The Dodo of the Desert
The following story is by Julia Babcock with the Oregon Sage-grouse Conservation Partnership.
My father worked in the genetics lab in the 1970’s. It gave him the sense that anything was possible; that humans and nature could collaborate to shape both DNA and destiny. Growing up, my father told me that my life’s work was to bring back the dodo bird from extinction; to right the wrong of history where a docile and trusting bird was decimated by human cruelty and greed. No small feat, right?
As I evolved in my career, it wasn’t re-creating a species by learning genetic sequencing that drove me to study natural resource management, but rather the injustice of extinction and the fact that human behavior could alter the course of life on our planet. When I joined the National Policy Consensus Center (NPCC) at Portland State University, an early assignment taught me how complicated the relationship between humans and nature can be. A new journey and a strong tie to another strange bird began. I guess you could call the sage-grouse the Dodo of the Desert.
At that time in 2010, the state of Oregon was advancing a conservation assessment and strategy for the Greater Sage-grouse, a ground-dwelling bird that is a surrogate for healthy sagebrush habitat. Conflicts were primarily framed around large-scale development (such as renewable energy siting) near sensitive sagebrush areas. Policymakers were working to be proactive in signaling to developers that fragmentation of the landscape could push sage-grouse populations into permanent decline. Ultimately, this led to a large, state-wide planning effort.

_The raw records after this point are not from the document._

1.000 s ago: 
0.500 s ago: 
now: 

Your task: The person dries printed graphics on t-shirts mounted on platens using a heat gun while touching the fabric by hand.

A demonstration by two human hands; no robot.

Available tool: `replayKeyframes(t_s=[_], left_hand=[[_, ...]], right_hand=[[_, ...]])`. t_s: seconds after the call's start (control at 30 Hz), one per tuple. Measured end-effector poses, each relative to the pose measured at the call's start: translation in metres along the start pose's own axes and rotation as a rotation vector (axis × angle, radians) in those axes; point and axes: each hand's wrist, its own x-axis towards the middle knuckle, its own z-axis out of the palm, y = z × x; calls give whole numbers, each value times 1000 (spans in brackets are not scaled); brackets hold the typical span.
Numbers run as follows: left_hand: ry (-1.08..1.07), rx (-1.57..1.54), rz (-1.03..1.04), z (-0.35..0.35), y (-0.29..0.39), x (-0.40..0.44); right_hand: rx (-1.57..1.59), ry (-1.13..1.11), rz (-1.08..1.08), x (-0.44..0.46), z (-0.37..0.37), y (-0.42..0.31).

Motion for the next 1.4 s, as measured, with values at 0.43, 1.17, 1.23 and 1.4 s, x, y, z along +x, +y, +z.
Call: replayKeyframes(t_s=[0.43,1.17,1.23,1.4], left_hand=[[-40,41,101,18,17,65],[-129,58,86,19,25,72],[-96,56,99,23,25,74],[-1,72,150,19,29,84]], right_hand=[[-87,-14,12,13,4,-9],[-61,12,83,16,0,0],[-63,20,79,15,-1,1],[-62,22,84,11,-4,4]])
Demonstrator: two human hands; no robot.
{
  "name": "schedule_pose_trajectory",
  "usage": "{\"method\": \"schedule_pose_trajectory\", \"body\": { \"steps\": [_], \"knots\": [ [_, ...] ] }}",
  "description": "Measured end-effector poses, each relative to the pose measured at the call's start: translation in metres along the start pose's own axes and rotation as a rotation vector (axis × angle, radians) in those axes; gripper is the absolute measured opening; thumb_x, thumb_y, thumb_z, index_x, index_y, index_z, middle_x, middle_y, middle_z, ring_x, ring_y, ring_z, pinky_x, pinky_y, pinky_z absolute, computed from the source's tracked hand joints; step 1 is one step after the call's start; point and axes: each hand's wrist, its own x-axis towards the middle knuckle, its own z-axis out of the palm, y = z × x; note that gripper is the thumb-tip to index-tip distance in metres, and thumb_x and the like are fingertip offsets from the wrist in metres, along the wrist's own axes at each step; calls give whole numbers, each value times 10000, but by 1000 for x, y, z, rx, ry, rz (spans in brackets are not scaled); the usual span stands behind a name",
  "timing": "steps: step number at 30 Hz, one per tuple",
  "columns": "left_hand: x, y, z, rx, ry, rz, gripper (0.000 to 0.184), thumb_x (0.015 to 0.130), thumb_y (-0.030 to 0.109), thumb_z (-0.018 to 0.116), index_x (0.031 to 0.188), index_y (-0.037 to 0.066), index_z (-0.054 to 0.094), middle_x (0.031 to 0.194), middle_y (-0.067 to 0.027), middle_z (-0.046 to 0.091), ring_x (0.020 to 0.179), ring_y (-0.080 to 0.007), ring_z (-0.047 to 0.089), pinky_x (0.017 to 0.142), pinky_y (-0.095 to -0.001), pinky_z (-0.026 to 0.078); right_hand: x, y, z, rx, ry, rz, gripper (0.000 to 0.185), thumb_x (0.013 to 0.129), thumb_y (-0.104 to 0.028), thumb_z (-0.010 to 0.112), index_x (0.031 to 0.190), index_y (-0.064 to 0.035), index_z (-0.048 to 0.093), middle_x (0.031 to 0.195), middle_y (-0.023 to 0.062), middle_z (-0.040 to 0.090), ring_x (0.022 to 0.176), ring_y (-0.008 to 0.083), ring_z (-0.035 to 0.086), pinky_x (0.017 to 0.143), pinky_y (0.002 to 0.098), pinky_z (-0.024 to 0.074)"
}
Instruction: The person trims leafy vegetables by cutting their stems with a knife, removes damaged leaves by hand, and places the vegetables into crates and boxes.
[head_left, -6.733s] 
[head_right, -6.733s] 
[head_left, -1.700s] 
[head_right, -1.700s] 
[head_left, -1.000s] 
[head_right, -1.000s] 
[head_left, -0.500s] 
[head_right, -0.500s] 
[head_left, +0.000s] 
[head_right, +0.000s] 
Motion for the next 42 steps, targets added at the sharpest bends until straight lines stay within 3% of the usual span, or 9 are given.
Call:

NPCC facilitated a process for state and federal agencies to coordinate with local communities and other diverse parties around a more systematic approach to rural development and resource management across all lands. As it turned out, the federal government would soon be deciding whether to list sage-grouse under the Endangered Species Act (ESA), and development was not the only relevant issue. The landscape had already been altered in many areas and the fire and invasives cycle was creating faster, larger, and more frequent burns.
For this planning effort, stakeholder groups in Oregon formed the Sage-Grouse Conservation Partnership (SageCon Partnership) to promote conservation that rural communities, conservationists, lawmakers, and land managers could stand behind. I got to work as part of the team that developed the State Action Plan to document and articulate multi-level commitments of stakeholders. This entailed regulatory as well as volunteer actions, including securing resources from tax dollars for Candidate Conservation Agreements with Assurances between landowners and U.S. Fish and Wildlife Service to secure the bird’s fate through local control and science-based monitoring.
In 2015, then Department of Interior Secretary Sally Jewell came to visit Oregon and learn of the state’s plans and policies to avert an ESA listing for the sage-grouse. Later that year, Secretary Jewell announced from Denver that sage-grouse would not be listed due to unprecedented collaboration across 11 western states, one of the most triumphant moments of large-scale collaborative conservation.
Yet, with the accolades around shared actions, Secretary Jewell also warned that one of the bigger threats remained, such as political interference. From the Malheur occupation to layers of lawsuits to federal administration shifts in policy and budget allocations--the SageCon Partnership weathered many storms following the 2015 decision not to list sage-grouse. Yet, the relationships established between the many diverse stakeholders that built the State Action Plans were strong, and remain strong to this day. It's been hard and heartening to see partners maintain commitments to conservation, overcome threats to the landscape, and preserve the chance to pass on their way of life to the next generation.
Over the last 11 years, tracking sage-grouse policy has proved an inspiring adventure where I’ve set foot across acres of public rangelands, private ranches, and tribal reservations in Eastern Oregon. At the Oregon Rangeland Fire Protection Association Summit, I’ve heard stories of the 1,000+ volunteer firefighters putting their lives on the line to support rapid-fire response across six million acres in Oregon, bolstered by federal and state agency support. At our Annual SageCon Partnership Summit, partners share lessons learned around the latest science and restoration efforts which keep us moving forward together to reverse declines through adaptive management.
In 2021 and beyond, the challenge continues to be scaling up investments in human capacity to recover and restore the sagebrush biome in order to increase resiliency for future threats. In Oregon that means resourcing local partners to strategically manage invasives annual grasses; investing in enhanced communications, technology and organizational capacity; and sharing tactical approaches with other western states and learning from them.
Today, the SageCon Invasives Initiative is moving forward and dovetails well with increased region-wide efforts and attention on rangeland wildfire and the related gnarly impacts of cheatgrass, medusahead, and other invasive annual grasses on wildlife habitat and human communities. SageCon is also continuing to advance collaborative governance structures and coordinated implementation of the State Action Plan, along with local capacity needs. And with a new federal administration, questions are being asked about new sagebrush investments and policies.
Though my father passed in 2005, his dream of addressing extinction has been instrumental in how I see the urgency and challenges of species conservation. The SageCon Partnership has shown me the broader ecosystem of people, plants, and animals, which are all needed to sustain the Dodo of the Desert and our ongoing interdependencies.